Elegir una buena sandía es mucho más fácil cuando sabes qué observar. El color, el peso, la mancha de apoyo y el sonido pueden ayudar a reconocer una fruta bien madura y naturalmente dulce.
🍉 1. Observar la mancha amarilla
Busca una mancha grande de color amarillo crema en la cáscara. Esta marca indica que la sandía estuvo apoyada en el suelo durante su maduración, lo que suele ser una buena señal.
⚖️ 2. Elegir una sandía pesada
Toma la sandía con las manos y compárala con otra de tamaño similar. La más pesada generalmente contiene más agua y puede ser más jugosa.
👀 3. Revisar la cáscara
La cáscara debe estar firme, sin grietas profundas, sin partes blandas y sin grandes manchas dañadas. Una sandía fresca tiene una superficie sólida y regular.
🔊 4. Golpear suavemente
Da pequeños golpes a la sandía con los dedos. Un sonido hueco y profundo puede indicar una pulpa jugosa, mientras que un sonido demasiado plano puede señalar una fruta menos fresca.
🌿 5. Mirar el tallo
Un tallo seco puede indicar que la sandía llegó a su punto de madurez.
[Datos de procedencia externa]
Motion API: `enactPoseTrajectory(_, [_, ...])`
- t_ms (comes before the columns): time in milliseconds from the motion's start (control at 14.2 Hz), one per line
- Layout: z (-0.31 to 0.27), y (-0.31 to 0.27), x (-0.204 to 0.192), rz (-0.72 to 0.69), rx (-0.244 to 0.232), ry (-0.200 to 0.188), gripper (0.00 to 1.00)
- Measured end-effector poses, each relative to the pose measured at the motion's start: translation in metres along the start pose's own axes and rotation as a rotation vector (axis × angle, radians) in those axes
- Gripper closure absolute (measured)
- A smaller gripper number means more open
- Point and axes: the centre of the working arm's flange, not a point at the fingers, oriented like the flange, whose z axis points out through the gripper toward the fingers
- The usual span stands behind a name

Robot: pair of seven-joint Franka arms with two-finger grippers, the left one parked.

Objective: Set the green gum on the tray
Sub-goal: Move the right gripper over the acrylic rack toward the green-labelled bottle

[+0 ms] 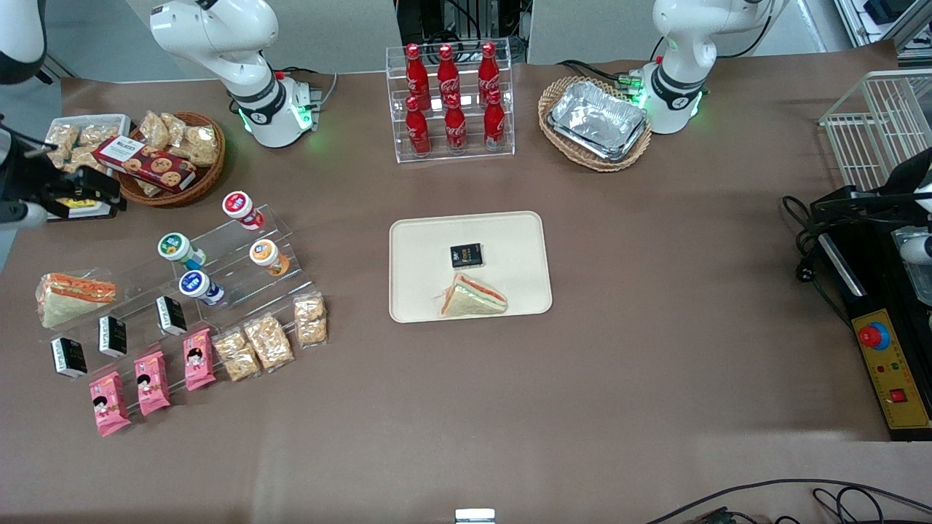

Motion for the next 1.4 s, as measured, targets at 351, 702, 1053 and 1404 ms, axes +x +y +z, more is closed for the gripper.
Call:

Un tallo muy verde puede mostrar que fue cosechada demasiado pronto.
🟤 6. Buscar pequeñas marcas marrones
Las marcas marrones finas o líneas rugosas en la cáscara pueden ser una buena señal. A veces aparecen durante el crecimiento del fruto y no significan que esté dañado.
🧊 7. Conservar correctamente después de comprarla
Guarda la sandía entera en un lugar fresco. Una vez cortada, cúbrela bien y ponla en el refrigerador para conservar su frescura y sabor.
✅ Conclusión
Una buena sandía se reconoce por su mancha amarilla, su peso, su cáscara firme y su sonido hueco. Observando estos detalles simples, es más fácil elegir una sandía fresca, dulce y bien jugosa.